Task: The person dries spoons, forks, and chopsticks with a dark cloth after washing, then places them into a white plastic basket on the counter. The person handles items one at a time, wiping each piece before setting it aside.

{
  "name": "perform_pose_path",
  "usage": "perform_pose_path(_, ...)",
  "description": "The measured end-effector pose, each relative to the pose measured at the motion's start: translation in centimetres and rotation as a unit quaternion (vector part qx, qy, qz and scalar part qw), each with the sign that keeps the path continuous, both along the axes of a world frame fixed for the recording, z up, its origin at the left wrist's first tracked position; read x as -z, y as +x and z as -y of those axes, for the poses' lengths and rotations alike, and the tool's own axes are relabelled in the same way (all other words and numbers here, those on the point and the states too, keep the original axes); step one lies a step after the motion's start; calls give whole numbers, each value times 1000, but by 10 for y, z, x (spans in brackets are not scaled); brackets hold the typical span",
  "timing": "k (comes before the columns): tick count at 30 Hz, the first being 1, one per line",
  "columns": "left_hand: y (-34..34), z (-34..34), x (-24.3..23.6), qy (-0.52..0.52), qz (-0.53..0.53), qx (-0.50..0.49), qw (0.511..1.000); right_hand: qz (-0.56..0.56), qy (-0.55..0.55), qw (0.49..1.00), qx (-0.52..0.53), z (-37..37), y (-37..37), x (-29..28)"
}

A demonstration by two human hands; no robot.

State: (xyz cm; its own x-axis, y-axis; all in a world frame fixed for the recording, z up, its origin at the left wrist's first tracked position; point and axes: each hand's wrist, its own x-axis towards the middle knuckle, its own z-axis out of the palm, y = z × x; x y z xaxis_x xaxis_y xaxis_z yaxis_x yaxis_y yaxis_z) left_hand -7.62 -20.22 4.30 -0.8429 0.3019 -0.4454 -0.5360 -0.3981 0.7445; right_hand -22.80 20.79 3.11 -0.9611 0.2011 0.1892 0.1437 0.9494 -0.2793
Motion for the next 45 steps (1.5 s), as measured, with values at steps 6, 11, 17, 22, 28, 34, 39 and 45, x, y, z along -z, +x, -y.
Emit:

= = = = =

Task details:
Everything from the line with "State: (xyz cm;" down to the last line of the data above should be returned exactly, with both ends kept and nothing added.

Task output:
State: (xyz cm; its own x-axis, y-axis; all in a world frame fixed for the recording, z up, its origin at the left wrist's first tracked position; point and axes: each hand's wrist, its own x-axis towards the middle knuckle, its own z-axis out of the palm, y = z × x; x y z xaxis_x xaxis_y xaxis_z yaxis_x yaxis_y yaxis_z) left_hand -7.62 -20.22 4.30 -0.8429 0.3019 -0.4454 -0.5360 -0.3981 0.7445; right_hand -22.80 20.79 3.11 -0.9611 0.2011 0.1892 0.1437 0.9494 -0.2793
Motion for the next 45 steps (1.5 s), as measured, with values at steps 6, 11, 17, 22, 28, 34, 39 and 45, x, y, z along -z, +x, -y.
Emit:

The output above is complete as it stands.